Лариса, постукивая каблуками так, словно Чапаев по белогвардейцам из «Максима» стрелял, выбежала в зал со стаканом воды и микрофоном. Сначала дала девушке попить. Та жадно присосалась к живительной влаге, за пару глотков осушив до дна. Потом Лариса буквально всучила ей микрофон. Та с неохотой его приняла, всем видом давая понять, что не в состоянии разговаривать. Но Идриса это не волновало. Он желал, дабы каждый услышал подтверждения его словам в каждой сказанной ею фразе, и не собирался давать бедняжке поблажек, пусть бы она даже при смерти тут валялась, очевидно, не в состоянии даже при этом хоть что-нибудь молвить. Деньги сами себя не заработают.
– Всё в порядке? – спросил он, настырно ожидая ответа «да».
– Да… – отвечала девушка, заливаясь слезами и тяжело дыша. Сидела вся бледная в полусознательном состоянии. Ей было так плохо, что от недостатка воздуха она буквально разорвала воротник, сорвав верхнюю пуговицу, душившую её в тот момент. А ком в горле от волнения, казалось, становился всё больше, не давая нормально дышать.
– Тогда ответь, пожалуйста, в микрофон, чтобы все слышали. С кем я разговаривал?
– С моим отцом…
– Что с ним случилось?
– Он был офицером в армии, командовал батальоном и погиб в Чечне в 2000 году. Мне тогда было всего десять лет.

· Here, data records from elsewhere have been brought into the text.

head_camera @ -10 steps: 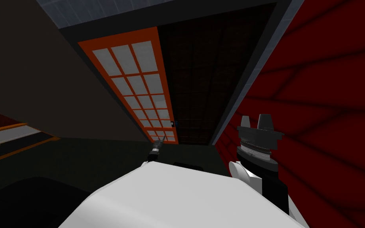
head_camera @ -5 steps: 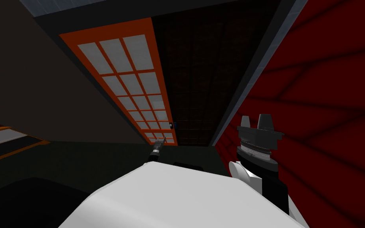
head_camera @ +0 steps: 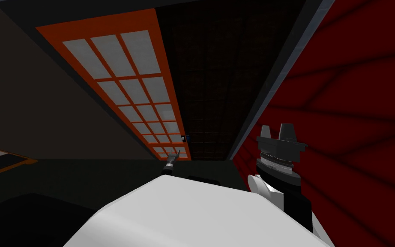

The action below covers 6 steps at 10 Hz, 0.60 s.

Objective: Pull the door open

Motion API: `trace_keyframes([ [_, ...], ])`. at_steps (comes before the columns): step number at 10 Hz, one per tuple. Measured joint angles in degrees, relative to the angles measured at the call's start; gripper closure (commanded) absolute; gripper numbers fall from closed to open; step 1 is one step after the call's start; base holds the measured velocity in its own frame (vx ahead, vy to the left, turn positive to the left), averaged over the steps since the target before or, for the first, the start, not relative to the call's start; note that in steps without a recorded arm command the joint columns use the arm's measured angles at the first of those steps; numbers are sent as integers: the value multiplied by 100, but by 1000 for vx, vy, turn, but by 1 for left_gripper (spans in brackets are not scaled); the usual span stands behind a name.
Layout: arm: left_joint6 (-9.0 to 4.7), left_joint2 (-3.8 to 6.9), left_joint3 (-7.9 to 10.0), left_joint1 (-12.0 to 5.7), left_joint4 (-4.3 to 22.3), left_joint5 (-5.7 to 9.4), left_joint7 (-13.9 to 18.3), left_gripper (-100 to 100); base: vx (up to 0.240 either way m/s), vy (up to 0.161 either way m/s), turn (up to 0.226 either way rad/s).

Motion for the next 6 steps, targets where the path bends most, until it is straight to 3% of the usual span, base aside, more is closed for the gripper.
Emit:
trace_keyframes([
  [4,-136,-63,86,-149,402,-85,-424,-100,128,10,-43],
  [6,-136,-61,115,-101,420,-79,-459,-100,-126,11,45],
])
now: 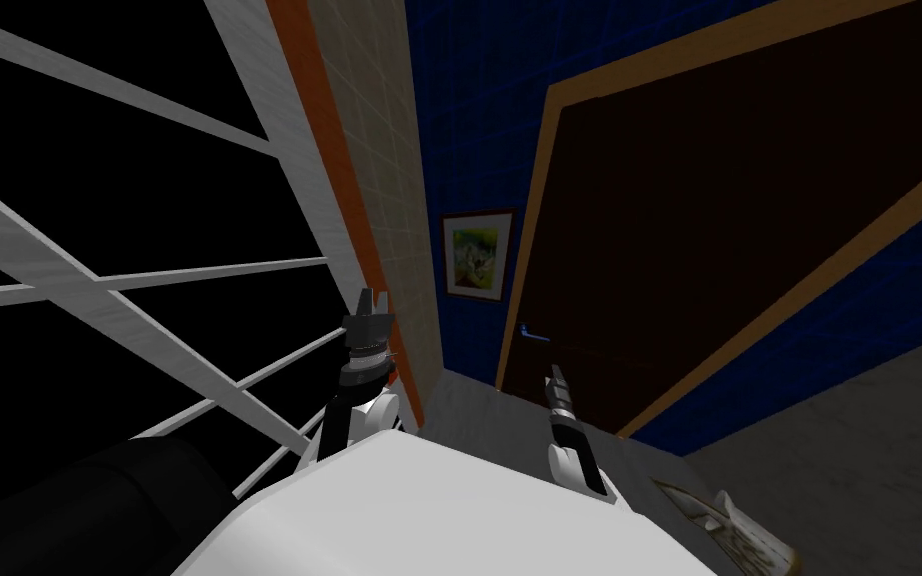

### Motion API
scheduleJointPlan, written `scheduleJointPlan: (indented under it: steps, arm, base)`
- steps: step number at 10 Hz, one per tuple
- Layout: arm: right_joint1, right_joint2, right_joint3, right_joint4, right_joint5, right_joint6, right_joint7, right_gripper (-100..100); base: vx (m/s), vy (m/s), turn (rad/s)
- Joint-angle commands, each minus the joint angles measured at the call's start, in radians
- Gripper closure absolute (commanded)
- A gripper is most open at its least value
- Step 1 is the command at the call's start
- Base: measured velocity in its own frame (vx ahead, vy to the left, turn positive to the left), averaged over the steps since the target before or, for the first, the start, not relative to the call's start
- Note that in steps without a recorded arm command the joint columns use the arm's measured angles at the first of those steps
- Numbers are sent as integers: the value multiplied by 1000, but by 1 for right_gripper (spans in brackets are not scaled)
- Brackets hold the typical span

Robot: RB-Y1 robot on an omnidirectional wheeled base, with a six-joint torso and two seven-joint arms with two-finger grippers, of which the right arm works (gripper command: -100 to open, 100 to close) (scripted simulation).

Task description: Pull the door open

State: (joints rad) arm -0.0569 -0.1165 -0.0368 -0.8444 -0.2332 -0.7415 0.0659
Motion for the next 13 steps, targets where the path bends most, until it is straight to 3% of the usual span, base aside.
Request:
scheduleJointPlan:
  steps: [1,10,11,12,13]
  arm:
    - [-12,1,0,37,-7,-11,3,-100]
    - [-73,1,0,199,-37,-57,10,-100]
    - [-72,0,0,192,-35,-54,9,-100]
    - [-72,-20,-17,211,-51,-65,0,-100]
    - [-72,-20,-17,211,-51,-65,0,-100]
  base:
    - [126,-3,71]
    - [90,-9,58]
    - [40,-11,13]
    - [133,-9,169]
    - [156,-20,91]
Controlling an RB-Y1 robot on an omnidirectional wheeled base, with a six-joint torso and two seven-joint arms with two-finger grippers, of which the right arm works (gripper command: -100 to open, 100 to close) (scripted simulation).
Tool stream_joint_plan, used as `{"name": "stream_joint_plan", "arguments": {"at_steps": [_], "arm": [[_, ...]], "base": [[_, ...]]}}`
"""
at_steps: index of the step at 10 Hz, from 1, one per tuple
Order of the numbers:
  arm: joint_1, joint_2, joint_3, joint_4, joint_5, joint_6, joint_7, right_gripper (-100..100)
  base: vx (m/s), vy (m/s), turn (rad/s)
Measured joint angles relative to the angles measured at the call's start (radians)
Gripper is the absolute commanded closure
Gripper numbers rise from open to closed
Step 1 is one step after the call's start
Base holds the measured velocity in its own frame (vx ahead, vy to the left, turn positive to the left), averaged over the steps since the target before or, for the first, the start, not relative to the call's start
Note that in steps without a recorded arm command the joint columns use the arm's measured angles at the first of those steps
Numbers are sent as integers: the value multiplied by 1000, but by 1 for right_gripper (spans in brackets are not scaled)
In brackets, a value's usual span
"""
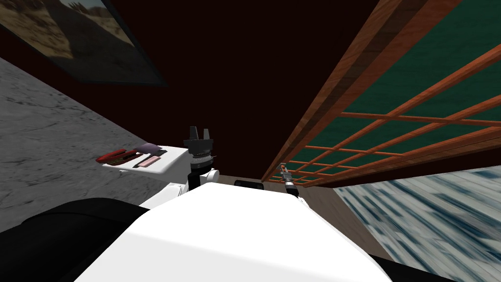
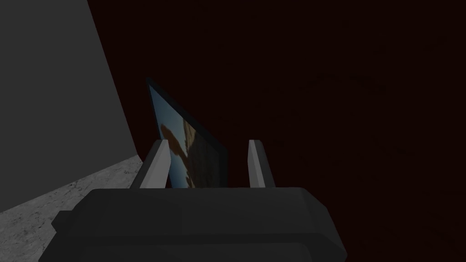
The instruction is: Pull the door open
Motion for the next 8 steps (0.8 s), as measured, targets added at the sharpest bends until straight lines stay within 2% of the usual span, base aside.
{"name": "stream_joint_plan", "arguments": {"at_steps": [4,8], "arm": [[-1,1,2,0,1,-1,0,100],[-7,0,-5,7,5,-3,-64,100]], "base": [[-2,-1,0],[-13,-6,11]]}}
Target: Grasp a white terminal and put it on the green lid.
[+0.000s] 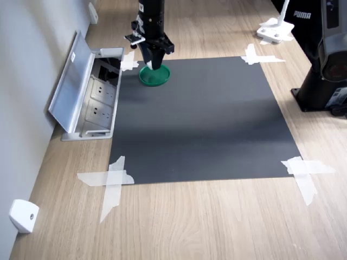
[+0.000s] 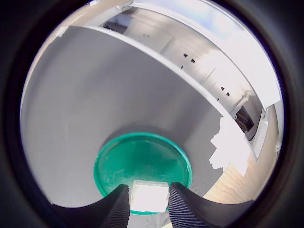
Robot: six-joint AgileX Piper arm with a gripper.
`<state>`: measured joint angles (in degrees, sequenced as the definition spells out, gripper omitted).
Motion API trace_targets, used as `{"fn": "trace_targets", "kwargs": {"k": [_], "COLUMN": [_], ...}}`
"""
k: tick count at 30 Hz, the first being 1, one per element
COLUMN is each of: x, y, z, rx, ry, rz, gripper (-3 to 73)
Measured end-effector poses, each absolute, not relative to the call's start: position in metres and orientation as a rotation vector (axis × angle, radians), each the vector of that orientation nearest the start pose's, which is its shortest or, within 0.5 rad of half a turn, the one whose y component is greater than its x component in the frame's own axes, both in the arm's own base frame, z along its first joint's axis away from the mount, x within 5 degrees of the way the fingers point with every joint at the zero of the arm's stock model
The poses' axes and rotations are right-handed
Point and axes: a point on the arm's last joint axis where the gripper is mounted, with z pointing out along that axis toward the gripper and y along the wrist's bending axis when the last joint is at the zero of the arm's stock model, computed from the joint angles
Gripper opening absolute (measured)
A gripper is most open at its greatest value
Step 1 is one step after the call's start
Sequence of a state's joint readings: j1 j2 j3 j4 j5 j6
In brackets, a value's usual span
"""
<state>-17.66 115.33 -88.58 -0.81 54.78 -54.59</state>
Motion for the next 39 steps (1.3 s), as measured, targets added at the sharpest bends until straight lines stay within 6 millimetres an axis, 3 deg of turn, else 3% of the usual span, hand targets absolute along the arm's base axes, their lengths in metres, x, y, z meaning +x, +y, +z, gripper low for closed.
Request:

– Муж, я так понимаю, тоже офицер, если ваш отец остался им доволен, да?
– Да…
– А что с теннисом?
– Я примерного с того же времени, что пошла в школу, начала заниматься настольным теннисом. Меня тренировал отец. Играть со старой ракеткой не выходило, и я завалила последние соревнования. Сильно тогда расстроилась, что увидел он, сказав: «Тебя подвела ракетка». Не для того она стиля игры, что я взяла себе на вооружение. Перед последней командировкой в Чечню он пообещал, что когда вернётся, купит мне новую, но, как вы уже поняли, он навсегда остался там, – вытерла слёзы.
– А что про сына? Он тоже теннисист?
– Да, – усмехнулась, насколько сумела со своим заплаканным видом, – та же самая проблема, что и у меня тогда. Не та ракетка. Но он уже сам перехотел заниматься.
– Какая замечательная история, – подытожил Пустов, заканчивая разговор с ней, – встаньте.
Та с трудом могла стоять на ногах, но повиновалась. Идрис обнял её крепко-крепко, словно отец и вполголоса, нежно, с любовью в голосе проговорил в полшума:
– Всё будет хорошо! Слышите?
– Да…
– Вы верите мне?
– Да-да…
– Лучше поверьте в себя, ведь я уже верю в вас!
– Хорошо! – отвечала она, и публика вновь раздалась бурными овациями. Дмитрий поцеловал её в щёку и усадил на место.
– Чудо! – произнёс маг, пока возвращался на сцену, – чудо здесь и сейчас!